Atenção entidades que queiram receber verba pública é necessário que se faça a adequação de seu estatuto, seguindo as orientações abaixo:

Art.19. A  Lei nº 9.615,  de  março  de  1998, passa a vigorar acrescida do seguinte art. 18-A:

Art. 18-A. Sem prejuízo do disposto no art. 18, as entidades sem fins lucrativos componentes do sistema Nacional do Desporto, referidas no paragrafo único do art. 13, somente poderão receber recursos da administração publica federal direta e indireta caso: (Produção de efeito)

I – seu presidente ou dirigente máximo tenham o mandato de até 4 (quatro) anos, permitida 1 (uma) única recondução;

II – atendam às disposições previstas nas alíneas “b” a “e” do § 2°  e no § 3° do art. 12 da Lei n° 9.532, de 10 de dezembro de 1997;

III – destinem integralmente os resultados financeiros à manutenção e ao desenvolvimento dos seus objetivos sociais;

V – garantam a representação da categoria de atletas das respectivas modalidades no âmbito dos órgãos e conselhos técnicos incumbidos da aprovação de regulamentos das competições;

VI – assegurem a existência e a autonomia do seu conselho fiscal;

VII – estabeleçam em seus estatutos:

a)       Princípios definidores de gestão democrática;

b)     Instrumentos de controle social;

c)      Transparência da gestão da movimentação de recursos;

d)     Fiscalização interna

e)      Alternância no exercício dos cargos de direção

f)       Aprovação das prestações de contas anuais por conselho de direção, precedida por parecer do conselho fiscal; e

g)      Participação de atletas nos colegiados de direção e na eleição

Para cargos da entidade; e

VIII – garantam a todos os associados e filiados acesso irrestrito aos documentos e informações relativos à prestação de contas, bem como  àqueles relacionados á  gestão da respectiva  entidade de administração do desporto, os quais deverão ser publicados na íntegra no sítio eletrônico desta.

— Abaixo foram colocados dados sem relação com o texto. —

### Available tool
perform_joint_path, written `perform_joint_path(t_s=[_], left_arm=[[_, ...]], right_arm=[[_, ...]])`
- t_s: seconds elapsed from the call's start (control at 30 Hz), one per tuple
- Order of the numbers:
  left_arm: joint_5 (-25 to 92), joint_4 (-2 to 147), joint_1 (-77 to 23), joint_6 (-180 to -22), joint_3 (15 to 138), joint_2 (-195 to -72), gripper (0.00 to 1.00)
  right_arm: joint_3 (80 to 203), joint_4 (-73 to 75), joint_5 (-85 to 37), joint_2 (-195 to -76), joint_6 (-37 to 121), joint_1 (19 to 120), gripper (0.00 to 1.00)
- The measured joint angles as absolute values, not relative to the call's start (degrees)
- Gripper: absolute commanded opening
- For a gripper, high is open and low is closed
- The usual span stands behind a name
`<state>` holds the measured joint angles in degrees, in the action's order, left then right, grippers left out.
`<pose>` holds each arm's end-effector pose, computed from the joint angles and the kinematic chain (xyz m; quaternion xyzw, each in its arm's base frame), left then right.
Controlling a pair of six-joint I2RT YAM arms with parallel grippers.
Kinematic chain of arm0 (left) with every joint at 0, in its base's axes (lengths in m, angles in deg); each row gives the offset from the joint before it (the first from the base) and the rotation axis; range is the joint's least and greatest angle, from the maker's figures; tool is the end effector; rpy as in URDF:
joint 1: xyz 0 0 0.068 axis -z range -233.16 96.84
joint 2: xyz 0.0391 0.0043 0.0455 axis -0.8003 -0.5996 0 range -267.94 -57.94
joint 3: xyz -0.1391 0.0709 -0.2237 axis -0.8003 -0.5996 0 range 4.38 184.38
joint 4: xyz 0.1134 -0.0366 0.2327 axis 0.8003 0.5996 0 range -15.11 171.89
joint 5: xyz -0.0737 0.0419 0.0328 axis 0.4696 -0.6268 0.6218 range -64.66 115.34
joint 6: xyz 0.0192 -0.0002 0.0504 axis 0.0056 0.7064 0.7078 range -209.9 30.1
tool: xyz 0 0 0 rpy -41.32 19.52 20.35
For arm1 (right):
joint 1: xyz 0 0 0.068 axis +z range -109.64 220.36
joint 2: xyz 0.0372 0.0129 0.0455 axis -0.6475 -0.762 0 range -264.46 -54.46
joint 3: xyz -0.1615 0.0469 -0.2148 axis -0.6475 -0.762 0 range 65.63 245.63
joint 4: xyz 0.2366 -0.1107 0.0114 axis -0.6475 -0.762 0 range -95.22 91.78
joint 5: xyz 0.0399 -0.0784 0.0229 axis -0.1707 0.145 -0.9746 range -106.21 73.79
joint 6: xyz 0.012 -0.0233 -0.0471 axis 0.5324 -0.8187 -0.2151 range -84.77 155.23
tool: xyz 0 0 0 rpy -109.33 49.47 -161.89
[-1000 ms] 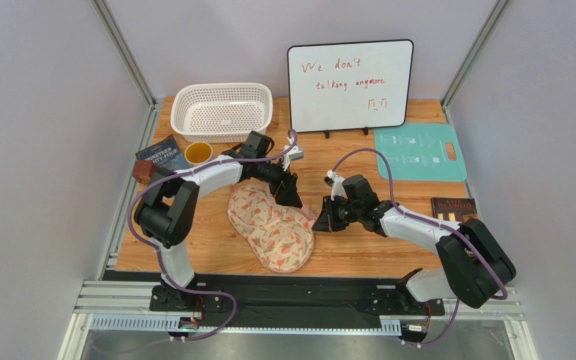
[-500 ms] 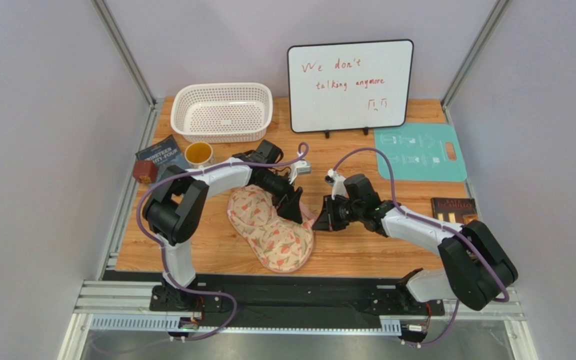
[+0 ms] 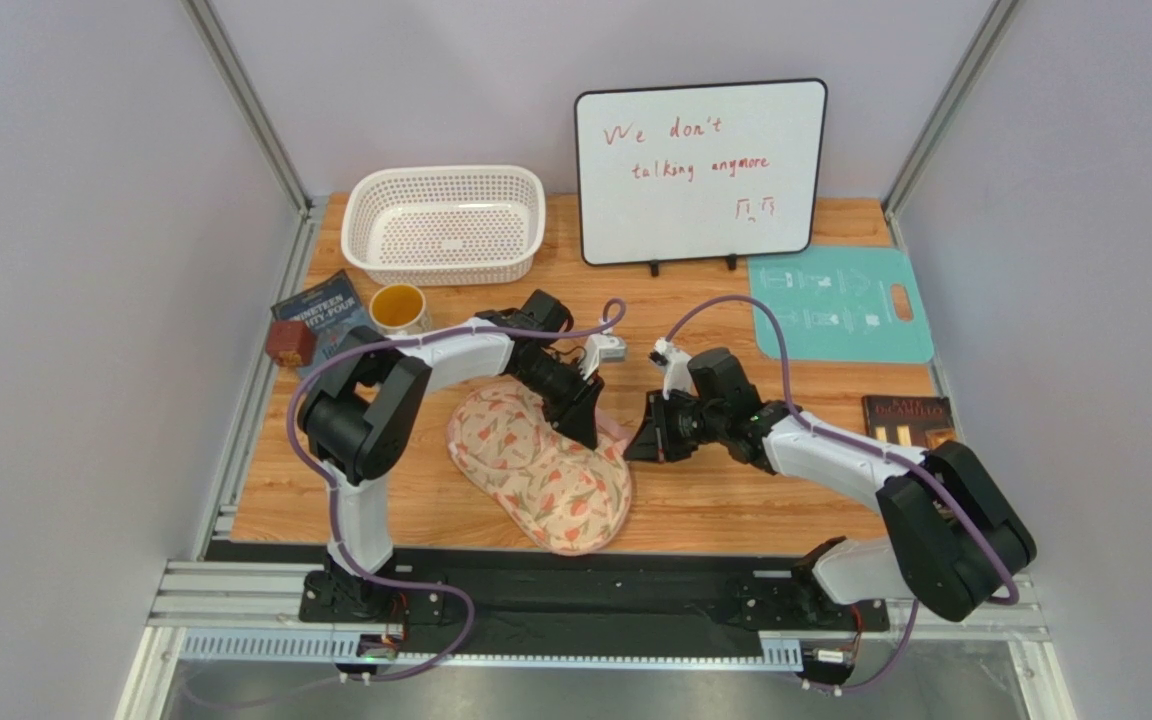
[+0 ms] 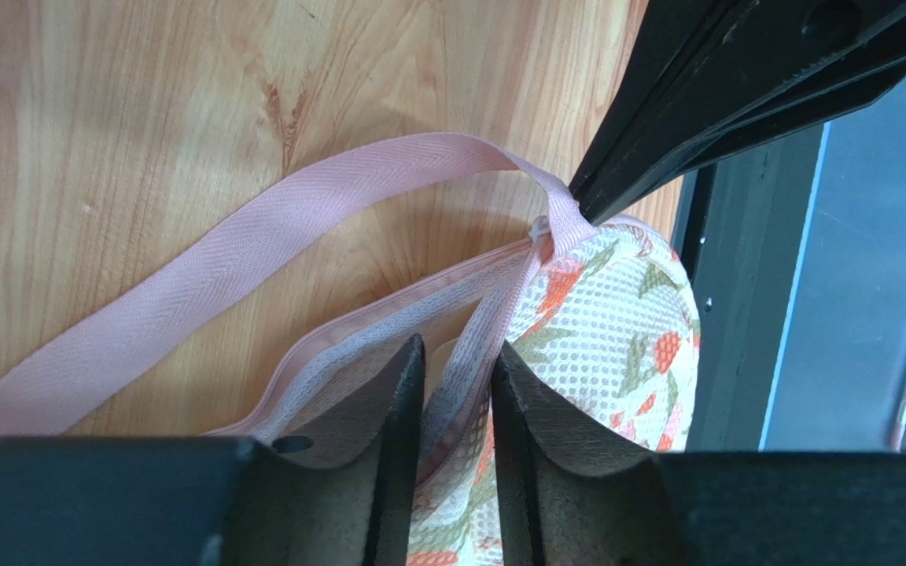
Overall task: Unzip the laundry bag and remove the bra
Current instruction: Unzip the laundry bag at the center of the board.
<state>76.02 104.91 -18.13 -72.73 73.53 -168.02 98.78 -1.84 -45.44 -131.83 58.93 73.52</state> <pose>0.2843 -0.2330 0.1549 0.4557 0.7693 -0.4402 0.0822 0.2000 0.1514 0.1654 -0.1649 0.8923 0.3728 0.1940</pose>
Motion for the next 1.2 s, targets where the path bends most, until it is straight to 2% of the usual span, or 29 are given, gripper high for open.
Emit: perform_joint_path(t_s=[0.1,0.17,0.53,1.2], left_arm=[[75.6,105.0,-18.1,-72.9,73.5,-168.0,0.04],[75.3,104.9,-18.1,-73.3,73.5,-168.0,0.00],[73.2,101.6,-18.0,-76.2,72.6,-167.9,0.00],[73.1,94.1,-20.7,-81.9,69.9,-165.8,0.00]], right_arm=[[98.8,-1.8,-45.4,-131.8,59.0,73.5,0.00],[98.8,-1.8,-45.4,-131.8,58.9,73.4,0.00],[98.3,-1.2,-45.1,-131.7,58.9,73.3,0.00],[92.0,-2.8,-43.2,-124.6,59.0,73.3,0.00]])
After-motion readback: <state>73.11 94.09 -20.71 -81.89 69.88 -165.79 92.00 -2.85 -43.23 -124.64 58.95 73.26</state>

§ 1° As entidades de prática desportiva estão dispensas das  condições previstas:

I – no inciso V do caput;

II – na alínea “g” do inciso VII do caput; e

III – no inciso VIII do caput, quanto aos contratos comerciais celebrados 0com cláusula de confidencialidade, ressalvadas, neste caso a competência de fiscalização do conselho fiscal e a obrigação do correto registro contábil de receita e despesa dele decorrente.

§ 2° – A verificação do cumprimento das exigências contidas nos incisos I a VIII do caput deste artigo será de responsabilidade do Ministério do Esporte.

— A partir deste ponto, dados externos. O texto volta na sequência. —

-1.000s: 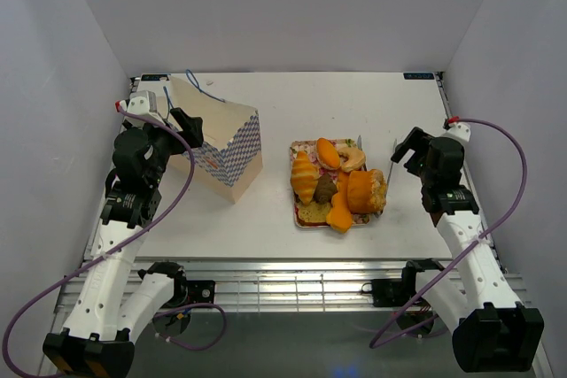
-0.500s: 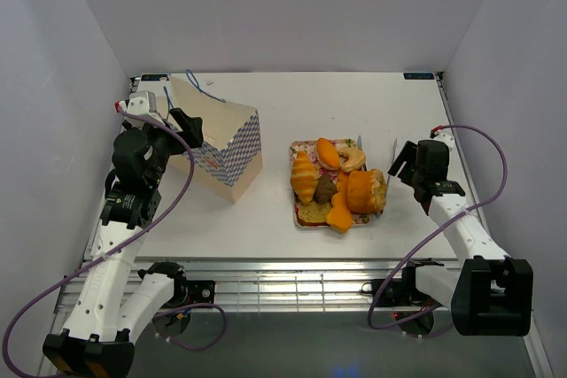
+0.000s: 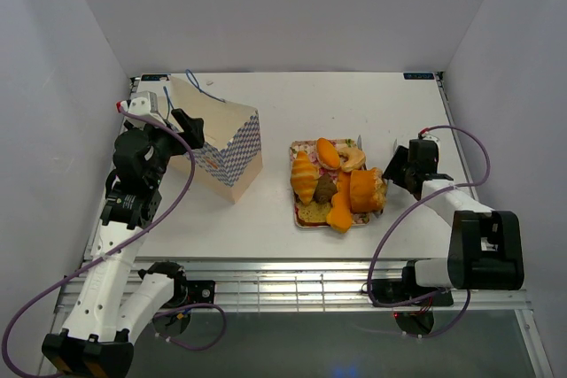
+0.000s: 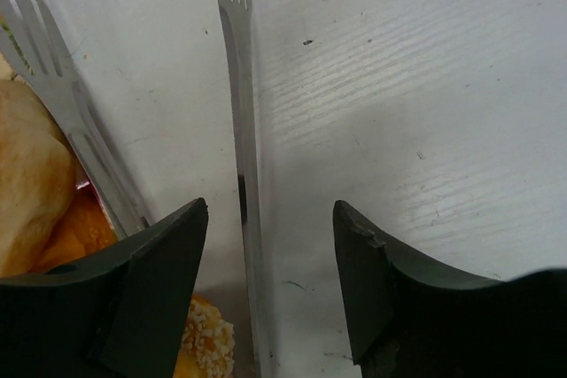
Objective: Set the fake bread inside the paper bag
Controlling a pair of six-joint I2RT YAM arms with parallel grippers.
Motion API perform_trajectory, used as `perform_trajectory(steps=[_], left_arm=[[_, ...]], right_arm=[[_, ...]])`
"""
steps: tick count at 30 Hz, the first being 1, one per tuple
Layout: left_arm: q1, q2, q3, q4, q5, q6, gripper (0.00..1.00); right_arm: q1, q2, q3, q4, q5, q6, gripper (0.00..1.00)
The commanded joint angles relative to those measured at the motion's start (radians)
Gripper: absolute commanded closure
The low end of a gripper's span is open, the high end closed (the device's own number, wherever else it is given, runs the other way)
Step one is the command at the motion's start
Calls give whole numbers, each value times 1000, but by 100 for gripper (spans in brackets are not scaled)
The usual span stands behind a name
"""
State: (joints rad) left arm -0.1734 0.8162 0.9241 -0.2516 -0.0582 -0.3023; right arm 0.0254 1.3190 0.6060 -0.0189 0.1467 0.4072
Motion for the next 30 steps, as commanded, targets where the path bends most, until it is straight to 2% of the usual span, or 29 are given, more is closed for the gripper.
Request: perform_trajectory(steps=[1,4,7,17,22,30], left_arm=[[-6,-14,-5,0,18,12,2],[-6,-14,-7,0,20,15,2],[-8,-15,-7,0,18,17,2],[-14,-17,-5,-5,12,22,2],[-18,-15,-5,-6,14,25,2],[-17,-12,-4,-5,14,25,2]], right_arm=[[-13,45,28,66,-9,-15,37],[-13,78,34,71,-15,-15,45],[-48,89,38,80,-35,-10,49],[-56,81,38,97,-62,-16,50],[-68,124,43,97,-61,-19,68],[-107,125,69,94,-76,-15,80]])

§ 3° Para fins do disposto no inciso I do caput:

I – será respeitado o período de mandato do presidente ou dirigente máximo eleitos antes da vigência desta Lei;

II – são inelegíveis o cônjuge e os parentes sanguíneos ou afins até o 2° (segundo) grau ou por adoção.

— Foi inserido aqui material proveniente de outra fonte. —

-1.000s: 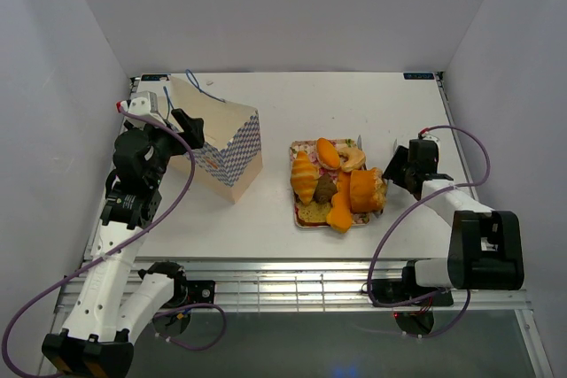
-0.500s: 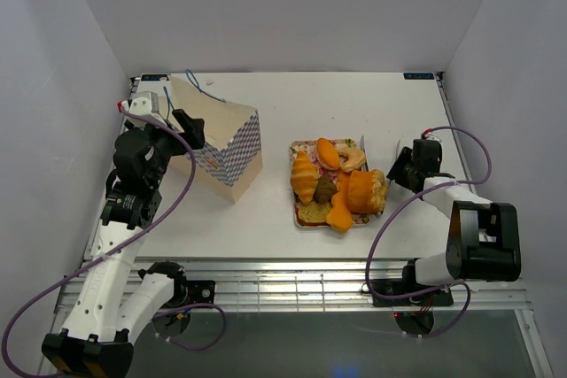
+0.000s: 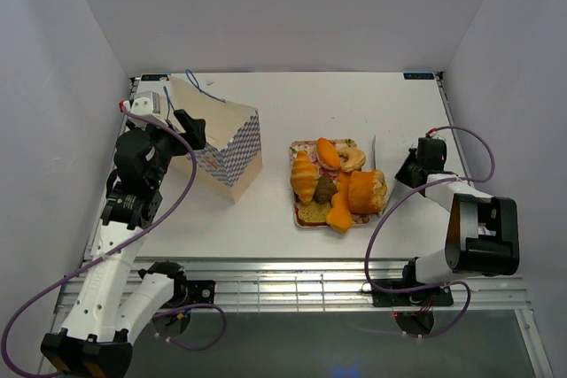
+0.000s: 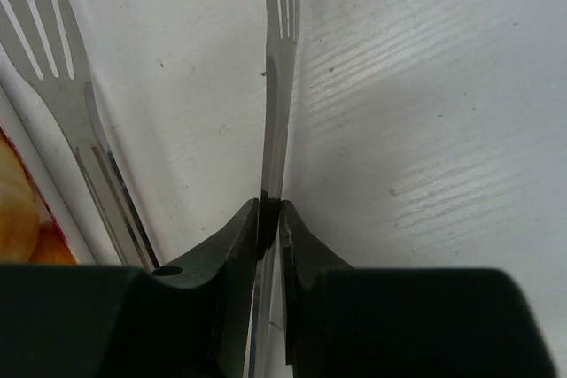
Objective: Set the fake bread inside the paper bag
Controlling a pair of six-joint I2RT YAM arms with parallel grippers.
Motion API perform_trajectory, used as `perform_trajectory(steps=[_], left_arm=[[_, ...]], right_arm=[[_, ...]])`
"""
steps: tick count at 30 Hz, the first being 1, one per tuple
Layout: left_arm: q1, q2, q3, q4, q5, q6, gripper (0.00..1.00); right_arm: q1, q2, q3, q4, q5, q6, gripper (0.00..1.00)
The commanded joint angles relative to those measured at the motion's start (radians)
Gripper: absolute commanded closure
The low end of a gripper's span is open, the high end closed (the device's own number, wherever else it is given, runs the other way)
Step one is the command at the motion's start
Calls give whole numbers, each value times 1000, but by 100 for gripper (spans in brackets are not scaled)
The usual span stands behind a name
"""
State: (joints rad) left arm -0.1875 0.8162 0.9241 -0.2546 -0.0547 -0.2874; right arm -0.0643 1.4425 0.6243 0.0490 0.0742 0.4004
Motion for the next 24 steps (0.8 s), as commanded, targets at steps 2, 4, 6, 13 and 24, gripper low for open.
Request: perform_trajectory(steps=[2,4,6,13,24], left_arm=[[-4,-11,-4,-3,12,10,2],[-4,-11,-2,-3,13,10,2],[-6,-9,-4,-3,15,10,2],[-13,-6,-2,-2,13,11,2],[-21,-5,-4,-3,10,14,2]], right_arm=[[-31,2,72,15,-7,-11,81],[-45,9,86,6,-2,-23,83],[-57,16,101,-3,-2,-28,83],[-83,67,149,-6,-25,-51,85],[-101,171,279,-109,82,-124,68]])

§ 4° A partir do 6° (sexto) mês contado da publicação desta Lei, as entidades referidas no caput deste artigo somente farão jus ao disposto no art. 15 da Lei  n° 9.532, de 10 de dezembro de 1997, e nos  arts. 13 e 14 da Medida Provisória n° 2.158-35, de 24 de agosto de 2001, caso cumpram os requisitos dispostos nos incisos I a VIII do caput.”

A SEADESP fica a disposição de seus filiados.